In the Critics this week

John Gray on Brian Leiter, Leo Robson on Julian Barnes and Kate Mossman on Kylie Minogue.

In the Critics section of this week’s New Statesman, our lead book reviewer John Gray reviews Why Tolerate Religion? by the American political philosopher Brian Leiter. “Why treat religiously based claims of conscience as morally privileged, while denying similar exemption to others?” Gray asks. “How such conflicts can be settled is far from clear but Leiter believes there is no reason for giving religions any special standing.” There is nothing special about religion, Gray goes on: “Clinging to beliefs against evidence is a universal human tendency … Toleration means accepting that most of our beliefs are always going to be unwarranted.”

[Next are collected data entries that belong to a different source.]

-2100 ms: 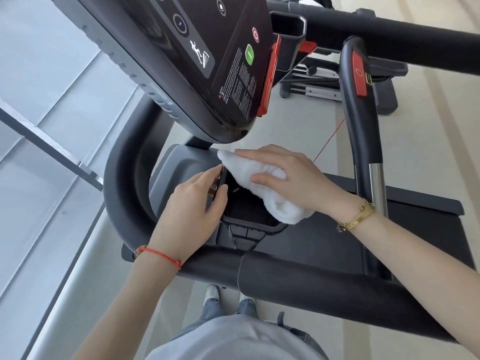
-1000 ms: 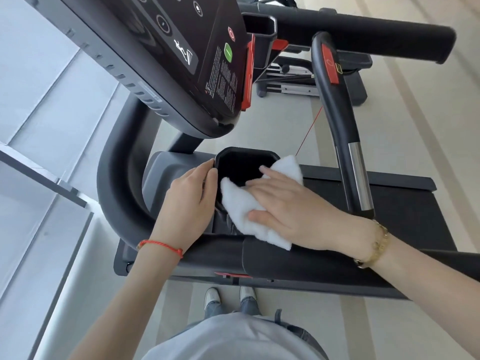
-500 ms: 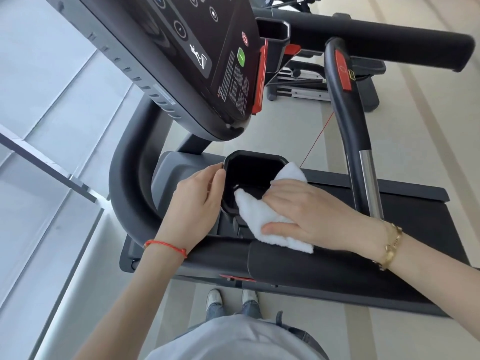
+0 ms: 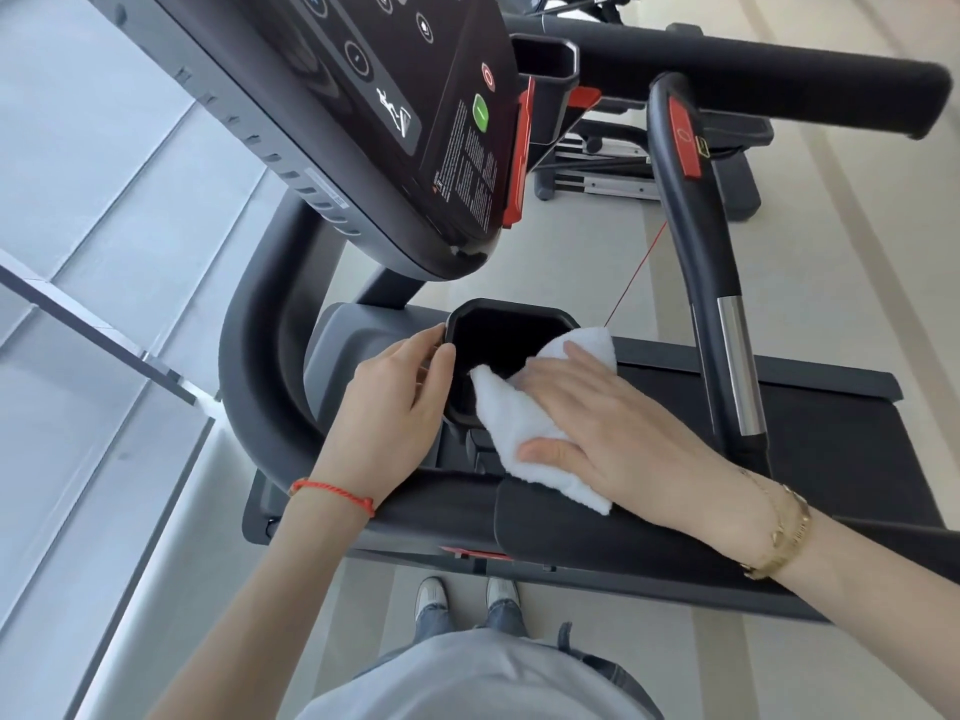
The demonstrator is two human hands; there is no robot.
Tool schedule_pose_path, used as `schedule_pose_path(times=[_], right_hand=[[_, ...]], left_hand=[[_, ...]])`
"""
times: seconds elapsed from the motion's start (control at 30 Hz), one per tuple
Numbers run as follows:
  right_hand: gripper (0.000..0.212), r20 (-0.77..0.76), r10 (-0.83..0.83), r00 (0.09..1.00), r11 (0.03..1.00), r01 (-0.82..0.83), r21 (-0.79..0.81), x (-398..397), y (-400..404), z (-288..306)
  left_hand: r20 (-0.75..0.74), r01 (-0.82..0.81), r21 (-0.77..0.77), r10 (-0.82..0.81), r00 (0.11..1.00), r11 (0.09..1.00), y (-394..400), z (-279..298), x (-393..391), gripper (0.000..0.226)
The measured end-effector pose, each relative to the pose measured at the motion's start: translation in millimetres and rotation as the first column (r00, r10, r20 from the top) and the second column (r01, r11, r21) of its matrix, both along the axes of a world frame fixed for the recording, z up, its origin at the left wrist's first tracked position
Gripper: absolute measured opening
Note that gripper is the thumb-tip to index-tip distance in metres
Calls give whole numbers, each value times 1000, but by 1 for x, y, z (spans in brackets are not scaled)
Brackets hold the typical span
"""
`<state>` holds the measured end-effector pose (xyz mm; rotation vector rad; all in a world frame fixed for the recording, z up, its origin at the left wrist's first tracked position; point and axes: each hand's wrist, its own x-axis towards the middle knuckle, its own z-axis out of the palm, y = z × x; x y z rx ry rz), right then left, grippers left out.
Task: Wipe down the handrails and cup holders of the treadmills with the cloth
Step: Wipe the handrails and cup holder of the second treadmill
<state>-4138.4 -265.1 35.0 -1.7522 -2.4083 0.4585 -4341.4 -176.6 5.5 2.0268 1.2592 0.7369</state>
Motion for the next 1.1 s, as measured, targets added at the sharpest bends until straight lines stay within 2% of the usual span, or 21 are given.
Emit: schedule_pose_path(times=[0.07,0.1,0.17,0.23,0.3,0.4,0.53,0.7,0.8,0.9,1.1], right_hand=[[68,-92,-136,986,991,135,-13,0,-7,-3],[71,-162,-227,960,973,219,-68,-2,-10,-5],[74,-298,-373,879,925,326,-195,-10,-14,-7],[76,-379,-462,802,886,398,-237,-20,-10,-14],[79,-399,-527,751,850,472,-234,-24,4,-18],[86,-325,-605,727,795,524,-306,-10,36,-15],[84,-341,-612,713,788,515,-337,-3,40,-12],[69,-442,-656,612,755,515,-406,-6,17,-18],[64,-408,-600,688,800,506,-322,3,46,-12],[55,-340,-514,787,850,416,-322,14,68,-3],[61,-460,-505,730,860,383,-337,16,49,-18]], left_hand=[[-8,2,-2,-2,1000,1000,-1,0,1,37],[-13,3,2,-3,1000,1000,-1,0,2,40],[-24,2,18,-2,1000,1000,-2,0,2,45],[-33,4,33,-3,999,999,-2,-1,3,48],[-50,6,44,-4,999,999,-2,-2,3,50],[-55,-1,45,3,998,999,-3,-2,4,49],[-71,-8,61,13,997,998,-4,-2,2,47],[-89,-12,81,19,996,997,-3,-1,3,46],[-91,-8,81,16,996,997,-3,-1,4,46],[-78,-10,78,16,997,997,-4,0,3,46],[-59,-21,83,26,998,996,-4,-1,3,42]])
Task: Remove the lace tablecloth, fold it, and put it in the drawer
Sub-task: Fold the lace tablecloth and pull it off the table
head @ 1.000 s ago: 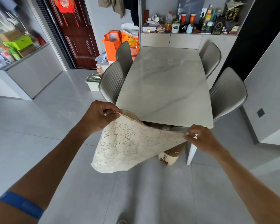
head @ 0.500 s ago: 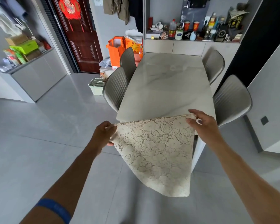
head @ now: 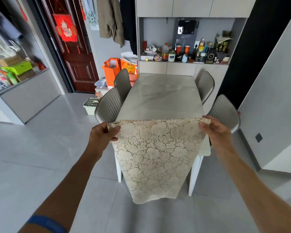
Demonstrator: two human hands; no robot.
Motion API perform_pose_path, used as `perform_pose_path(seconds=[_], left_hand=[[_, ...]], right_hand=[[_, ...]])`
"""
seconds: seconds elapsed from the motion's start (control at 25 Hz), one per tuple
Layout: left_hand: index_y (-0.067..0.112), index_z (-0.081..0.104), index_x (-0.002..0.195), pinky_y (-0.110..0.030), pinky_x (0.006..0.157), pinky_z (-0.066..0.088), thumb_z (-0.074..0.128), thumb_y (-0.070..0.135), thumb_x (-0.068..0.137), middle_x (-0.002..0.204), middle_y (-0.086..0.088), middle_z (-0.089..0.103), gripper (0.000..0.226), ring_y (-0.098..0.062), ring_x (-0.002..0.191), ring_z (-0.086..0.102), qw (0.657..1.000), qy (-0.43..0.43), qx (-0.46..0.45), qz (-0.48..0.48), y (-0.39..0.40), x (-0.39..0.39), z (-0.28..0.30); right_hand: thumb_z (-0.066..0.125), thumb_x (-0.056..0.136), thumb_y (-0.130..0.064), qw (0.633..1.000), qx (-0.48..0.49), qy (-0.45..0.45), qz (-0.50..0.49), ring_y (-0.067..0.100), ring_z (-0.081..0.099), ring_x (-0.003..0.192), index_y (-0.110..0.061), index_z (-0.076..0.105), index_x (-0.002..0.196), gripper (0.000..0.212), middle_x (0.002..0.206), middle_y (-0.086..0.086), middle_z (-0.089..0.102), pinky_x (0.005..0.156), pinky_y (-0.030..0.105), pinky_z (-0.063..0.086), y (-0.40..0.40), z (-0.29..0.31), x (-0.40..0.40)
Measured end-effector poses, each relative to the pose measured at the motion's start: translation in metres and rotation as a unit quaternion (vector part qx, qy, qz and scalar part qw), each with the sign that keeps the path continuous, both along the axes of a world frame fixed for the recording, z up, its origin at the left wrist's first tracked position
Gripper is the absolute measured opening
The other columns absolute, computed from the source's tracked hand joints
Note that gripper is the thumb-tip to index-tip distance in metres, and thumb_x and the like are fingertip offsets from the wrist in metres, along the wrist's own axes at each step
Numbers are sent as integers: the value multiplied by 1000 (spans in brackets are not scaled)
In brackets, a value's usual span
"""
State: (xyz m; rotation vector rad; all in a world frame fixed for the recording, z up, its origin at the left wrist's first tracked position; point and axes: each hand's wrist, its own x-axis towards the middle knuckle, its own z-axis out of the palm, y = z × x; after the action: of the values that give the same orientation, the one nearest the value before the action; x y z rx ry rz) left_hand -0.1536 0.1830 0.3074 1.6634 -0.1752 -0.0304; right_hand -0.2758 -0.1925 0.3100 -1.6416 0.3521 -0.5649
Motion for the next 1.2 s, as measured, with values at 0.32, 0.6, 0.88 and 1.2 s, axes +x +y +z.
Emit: perform_pose_path(seconds=[0.32, 0.6, 0.88, 1.2], left_hand=[[29, 61, 66, -46, 111, 40, 78, 16, 81, 152, 8, 41, 26, -18, 138, 41, 978, -169, 115, 42, -64, 57, 42], [8, 69, 94, -33, 77, 46, 73, 28, 84, 93, 3, 65, 23, -25, 94, 59, 971, -142, 194, 12, -153, 287, 47], [13, 64, 82, -33, 96, 53, 69, 18, 85, 126, -20, 63, 8, -26, 122, 58, 923, -364, -128, -1, -249, 474, 357], [19, 55, 67, -25, 99, 45, 72, 4, 85, 129, 16, 55, 28, -3, 125, 53, 922, -382, -24, -52, -205, 452, 234]], right_hand=[[73, 84, -34, 975, -203, -17, -95, 0, 14, 145, -10, 72, 79, 24, 157, -19, 29, 111, 30, 14, -55, 27, 50], [71, 87, -29, 958, -239, 46, -153, 19, 18, 149, -6, 68, 82, 24, 155, -6, 37, 119, 41, 9, -116, 44, 263], [66, 86, -20, 884, -55, -361, -292, 11, 54, 95, -17, 51, 66, 25, 99, 3, 56, 88, 28, 47, -166, 338, 449], [75, 83, -23, 952, -98, -251, -146, -1, 42, 131, -27, 73, 72, 11, 153, -2, 42, 105, 17, 38, -174, 214, 422]])
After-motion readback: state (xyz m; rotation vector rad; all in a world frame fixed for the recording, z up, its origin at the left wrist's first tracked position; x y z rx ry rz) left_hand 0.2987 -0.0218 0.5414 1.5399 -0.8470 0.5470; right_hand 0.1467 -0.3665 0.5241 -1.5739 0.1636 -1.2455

Also in Books: Leo Robson reviews Julian Barnes’s essay collection Through the Window, and is put off by Barnes’s “rivalrous, gossip-minded and passive-aggressive” writerly persona – “Even the most enthusiastic essays here are full of rib-nudges and eye pokes”; Antonia Quirke reviews Richard Burton’s diaries, the “most captivating book of the year”; Vernon Bogdanor reviews Making Thatcher’s Britain, a collection of essays on the legacy of Thatcherism, and The Conservatives Since 1945 by Tim Bale; and David Shariatmadari reviews Sara Maitland’s exploration of the fairy tale, Gossip From the Forest.

This week’s Critic at large is writer and psychotherapist Talitha Stevenson, who asks why so many of the pathologies of modern life are assuming a form previously thought to be peculiar to creative writers. “As a psychotherapist I see people with solicitor’s block and banker’s block and designer’s block and surgeon’s block – and the pain is the same pain in each case.”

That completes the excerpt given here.